### WHAT THE TASK ASKS
Your answer must hold only the lines below from the line containing "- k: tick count" through the line containing "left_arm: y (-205", each reproduced exactly.

### DATA EXTRACT
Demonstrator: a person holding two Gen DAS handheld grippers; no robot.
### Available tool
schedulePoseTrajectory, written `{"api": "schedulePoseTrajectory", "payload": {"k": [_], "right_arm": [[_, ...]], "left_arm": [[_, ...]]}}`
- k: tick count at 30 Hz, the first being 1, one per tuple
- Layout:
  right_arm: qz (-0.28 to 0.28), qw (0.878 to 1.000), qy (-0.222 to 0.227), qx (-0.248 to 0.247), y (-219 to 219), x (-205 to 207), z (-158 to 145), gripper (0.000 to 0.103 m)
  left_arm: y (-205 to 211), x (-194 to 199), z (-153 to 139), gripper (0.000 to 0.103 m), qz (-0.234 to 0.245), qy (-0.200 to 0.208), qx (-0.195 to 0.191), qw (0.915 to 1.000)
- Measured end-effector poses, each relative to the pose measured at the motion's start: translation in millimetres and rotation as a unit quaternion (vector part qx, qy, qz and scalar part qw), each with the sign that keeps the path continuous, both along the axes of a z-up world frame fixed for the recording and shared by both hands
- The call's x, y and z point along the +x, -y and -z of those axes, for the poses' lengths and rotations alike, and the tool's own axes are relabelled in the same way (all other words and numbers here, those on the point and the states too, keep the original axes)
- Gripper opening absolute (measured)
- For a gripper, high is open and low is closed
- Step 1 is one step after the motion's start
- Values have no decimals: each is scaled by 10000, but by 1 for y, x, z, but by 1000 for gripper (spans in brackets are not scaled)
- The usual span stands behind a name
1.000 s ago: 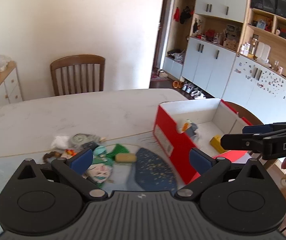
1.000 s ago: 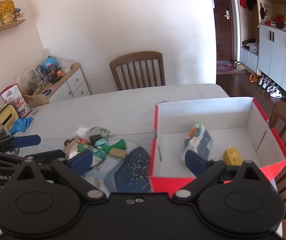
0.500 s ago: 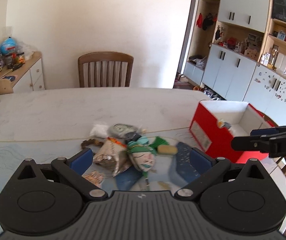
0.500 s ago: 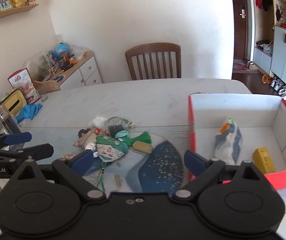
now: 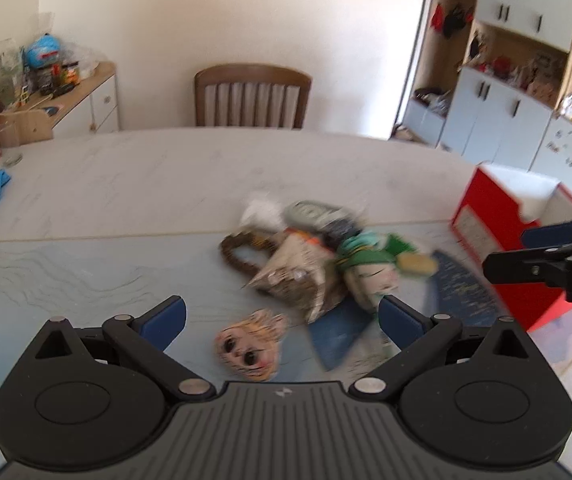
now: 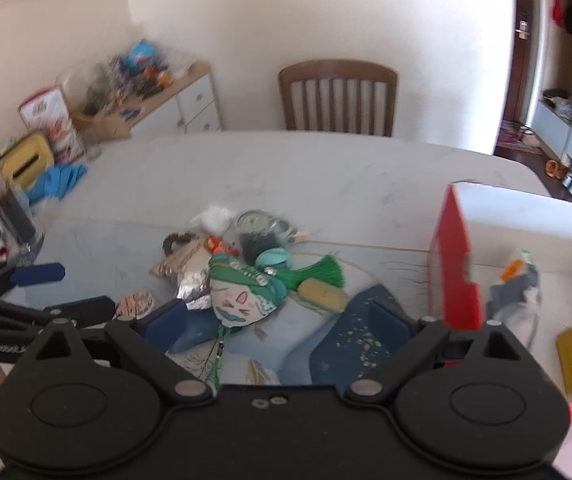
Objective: Organize objects
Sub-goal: 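Move both grippers back to the pile on the table, then grasp the bunny plush with the left gripper while the right grasps the green-haired doll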
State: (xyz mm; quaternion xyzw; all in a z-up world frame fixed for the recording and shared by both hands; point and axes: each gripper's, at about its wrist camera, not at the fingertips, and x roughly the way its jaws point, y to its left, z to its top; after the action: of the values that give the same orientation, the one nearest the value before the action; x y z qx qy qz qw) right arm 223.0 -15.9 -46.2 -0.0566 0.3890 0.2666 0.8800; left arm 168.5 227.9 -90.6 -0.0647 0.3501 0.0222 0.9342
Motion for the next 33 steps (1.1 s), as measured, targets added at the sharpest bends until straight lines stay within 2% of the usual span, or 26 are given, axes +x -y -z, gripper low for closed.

### FINISHED EXERCISE
- k: tick count at 30 Hz, the first being 1, one per tuple
- Layout:
  right_arm: qz (-0.28 to 0.28), qw (0.878 to 1.000), qy (-0.222 to 0.227), qx (-0.248 to 0.247), y (-219 to 219), x (-205 to 207), z (-158 to 145), gripper (0.000 to 0.103 m)
  left_arm: y (-205 to 211), x (-194 to 199), z (-153 to 139), gripper (0.000 to 0.103 m), qz (-0.234 to 0.245), qy (-0.200 to 0.208), qx (-0.195 to 0.191), qw (0.915 to 1.000)

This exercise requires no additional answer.